| Exercise goal |
Copy the listing below letter for letter, passing over each picture.

------ Data extract

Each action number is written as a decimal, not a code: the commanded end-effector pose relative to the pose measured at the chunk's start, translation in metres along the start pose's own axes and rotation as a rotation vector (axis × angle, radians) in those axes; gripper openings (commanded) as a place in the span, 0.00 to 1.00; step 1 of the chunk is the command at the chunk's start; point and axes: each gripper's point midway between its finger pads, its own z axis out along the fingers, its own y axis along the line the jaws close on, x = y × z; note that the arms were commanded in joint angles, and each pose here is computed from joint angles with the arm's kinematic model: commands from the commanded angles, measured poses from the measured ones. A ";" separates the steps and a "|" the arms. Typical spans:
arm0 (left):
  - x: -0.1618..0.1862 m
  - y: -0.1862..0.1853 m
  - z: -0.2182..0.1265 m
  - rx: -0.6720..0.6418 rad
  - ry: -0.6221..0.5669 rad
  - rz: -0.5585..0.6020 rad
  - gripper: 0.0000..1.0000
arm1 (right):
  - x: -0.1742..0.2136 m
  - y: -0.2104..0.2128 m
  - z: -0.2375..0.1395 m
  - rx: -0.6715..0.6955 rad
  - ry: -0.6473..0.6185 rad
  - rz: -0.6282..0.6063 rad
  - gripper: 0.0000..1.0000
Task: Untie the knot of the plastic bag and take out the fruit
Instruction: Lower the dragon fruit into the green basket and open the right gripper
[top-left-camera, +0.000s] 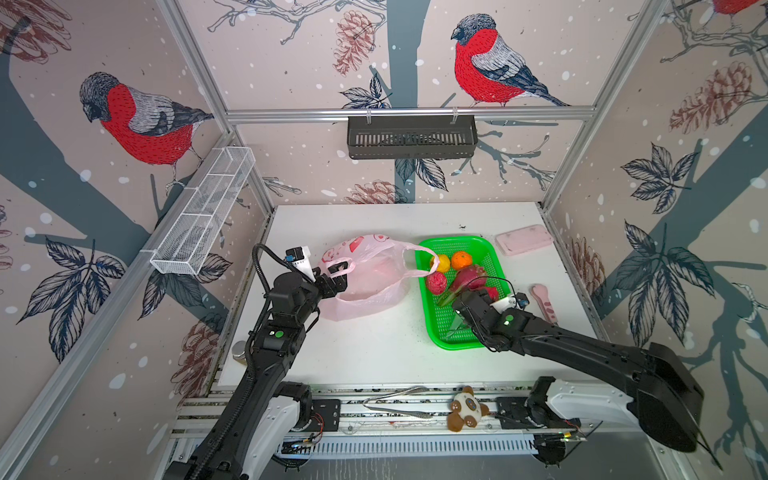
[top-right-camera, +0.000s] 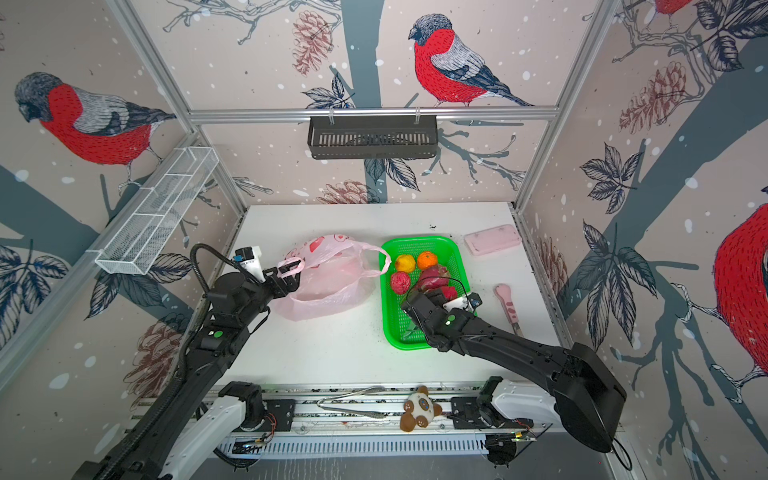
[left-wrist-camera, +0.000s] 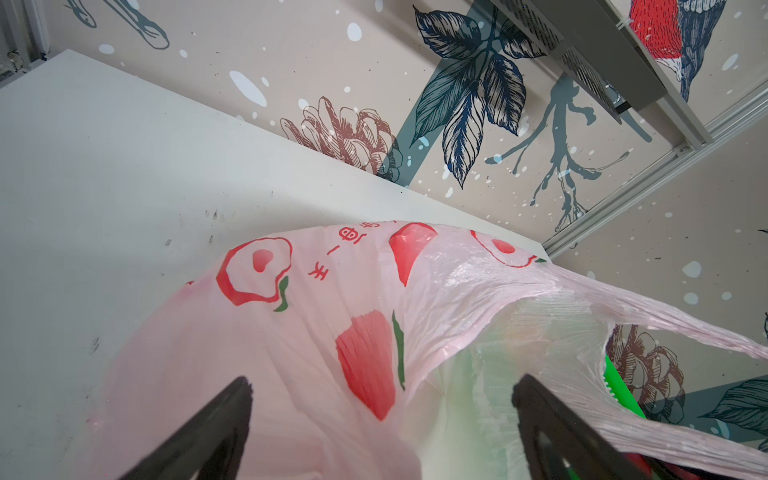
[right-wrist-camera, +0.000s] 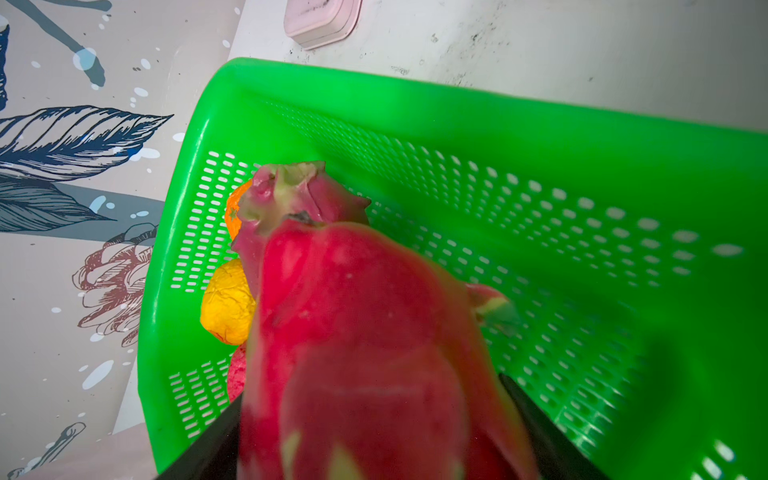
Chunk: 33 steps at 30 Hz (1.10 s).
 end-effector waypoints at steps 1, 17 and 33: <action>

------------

| Output below |
Each action number is written as a decimal, not a code: the commanded end-effector pose relative to the pose measured at the chunk's start, translation in metres along the start pose's own axes and rotation as a rotation vector (axis × angle, radians) in those axes; gripper openings (commanded) as a place in the span, 0.00 to 1.00; step 1 of the chunk is the command at the chunk's start; point and axes: each gripper's point midway between its finger pads, its own z axis out along the fingers, its own y axis along the line the jaws close on, x = y × z; note that the arms were commanded in joint angles, and each pose here is computed from joint angles with the arm's kinematic model: commands from the commanded angles, measured poses from the measured ones. A ";" separates the steps and a "|" the arms. Typical spans:
arm0 (left):
  - x: -0.1618..0.1862 m
  - y: -0.1862..0.1853 m
  - z: -0.2182..0.1265 m
  - rx: -0.6720..0.6418 rad
  - ry: -0.6221..0.5669 rad
  - rz: -0.5585..0.6020 rad
  - gripper: 0.0000..1.0000
arm1 (right):
  - x: -0.1742..0.2136 m
  - y: -0.2104..0.2128 m
  - z: -0.2375..0.1395 m
  - rx: -0.6715..0.6955 rad
  - ry: -0.6473..0.6185 rad
  - rz: -0.6282..0.6063 rad
  - gripper: 0.0000..1.0000
Task: Untie the knot of the plastic bag and take out the fruit
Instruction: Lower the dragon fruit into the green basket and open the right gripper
[top-left-camera, +0.000s] 
[top-right-camera, +0.000s] 
[left-wrist-camera, +0.000s] 
[right-wrist-camera, +0.000s] 
Chunk: 33 steps at 30 Hz (1.10 s).
 end-effector waypoints at steps 1, 17 and 33: <action>

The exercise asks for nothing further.